What Liberals demand of conservatives is an asymmetrical civility, unilateral honor, with no implicit reciprocal obligation that Liberals will likewise restrain themselves. They routinely call conservatives racist, for example, for the slightest insensitivity or slip-up in racial etiquette. Yet they can spout the crudest racial slurs about Condoleezza Rice or Stacey Dash with impunity, safe from even the faintest censure by fellow Liberals.
One thing Republicans and Reagan Democrats liked about Trump was that he didn’t roll over for the self-serving, self-appointed arbiters of civility. It had simply become too corrupt. The demand for asymmetrical civility had become just another weapon in the arsenal of hyper-partisan, poorly raised Liberals.
We only get one nominee every four years. With Dole, McCain and Romney, we got gentlemen who had no stomach for the fight. They were just too comfortable losing to Democrats, too easily consoled. When I saw Bill Clinton on television hanging some kind of good citizen’s medal on Bob Dole at the White House, I felt betrayed. Trump made me wince, yes. But at last we had a nominee who would go down swinging.
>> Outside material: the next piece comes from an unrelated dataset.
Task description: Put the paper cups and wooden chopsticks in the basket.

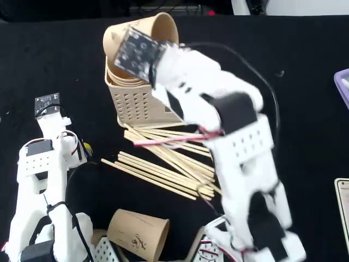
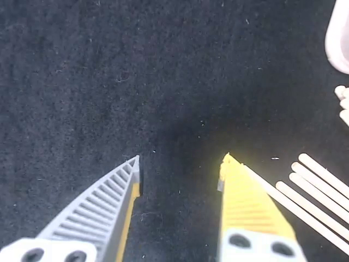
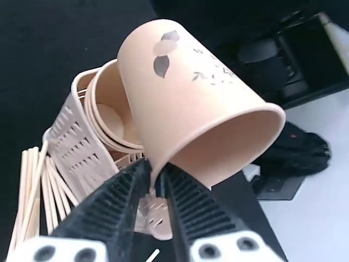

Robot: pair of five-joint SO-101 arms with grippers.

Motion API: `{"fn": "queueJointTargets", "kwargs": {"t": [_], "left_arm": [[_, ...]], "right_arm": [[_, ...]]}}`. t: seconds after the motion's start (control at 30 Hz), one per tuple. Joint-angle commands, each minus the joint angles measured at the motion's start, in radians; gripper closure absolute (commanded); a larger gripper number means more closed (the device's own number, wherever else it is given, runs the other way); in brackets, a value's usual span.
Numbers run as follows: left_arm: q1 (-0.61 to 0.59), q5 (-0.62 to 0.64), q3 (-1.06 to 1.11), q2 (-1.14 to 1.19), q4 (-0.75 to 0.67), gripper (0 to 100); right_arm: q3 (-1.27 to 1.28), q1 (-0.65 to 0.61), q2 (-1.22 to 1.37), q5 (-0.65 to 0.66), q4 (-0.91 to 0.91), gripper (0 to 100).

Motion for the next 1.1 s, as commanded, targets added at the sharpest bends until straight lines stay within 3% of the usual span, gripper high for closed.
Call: {"fn": "queueJointTargets", "kwargs": {"t": [0.0,0.2,0.6,0.67,0.8,1.07], "left_arm": [[-0.01,0.008,-0.015,-0.025,-0.011,77],[-0.01,0.008,-0.016,-0.025,-0.011,77],[-0.01,0.008,-0.016,-0.025,-0.011,77],[-0.01,0.008,-0.016,-0.025,-0.011,77],[-0.01,0.008,-0.016,-0.025,-0.011,77],[-0.01,0.008,-0.016,-0.025,-0.011,77]], "right_arm": [[-0.232,0.012,0.12,0.058,0.127,98.8],[-0.515,0.014,0.28,0.14,0.377,98.8],[-0.61,0.032,0.39,0.143,0.387,98.2],[-0.604,0.028,0.395,0.133,0.387,94.3],[-0.613,0.012,0.395,0.04,0.365,82.8],[-0.598,-0.043,0.397,-0.189,0.153,81.9]]}}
We needed a gut fighter, and we finally had one in this contentious New Yorker.
I do hope the president will work on being consistently truthful. You’re only as good as your most recent syllable. You may tell the most profound truths, you may be the most courageous truth-teller when the chips are down, but you can discredit all that with petty, impulsive or careless lies. Please don’t do that.
I’m against lies, which brings me to the second way the Russians are accused of improperly influencing U.S. public opinion: they told the truth. That is, they publicized emails that Clinton Democrats didn’t want voters to know about. The Russians deprived them of the freedom to lie, or to continue lying.
Hillary Clinton probably would have had no WikiLeaks problem if she had been conscientious about secure communications. Even if Russian hackers nevertheless penetrated her encryption, it would have been less embarrassing, less of a bombshell, if she had just dealt honestly with Congress. She has no sacrosanct privilege to lie to Congress, to destroy evidence under subpoena, or to deal slothfully with sensitive information.
Liberals have expressed no anger at the Russians for hacking into poorly secured emails. That’s just standard spycraft. We’re almost certainly doing it to the Russians, too. What outrages Liberals is that Russians gave American voters the same information Putin and his allied ayatollahs had access to. It was too good for Americans: information that proved Clinton Democrats’ sleaze and abuse of authority. Getting huffy with Trump and the Russians is mostly an attempt to change the subject.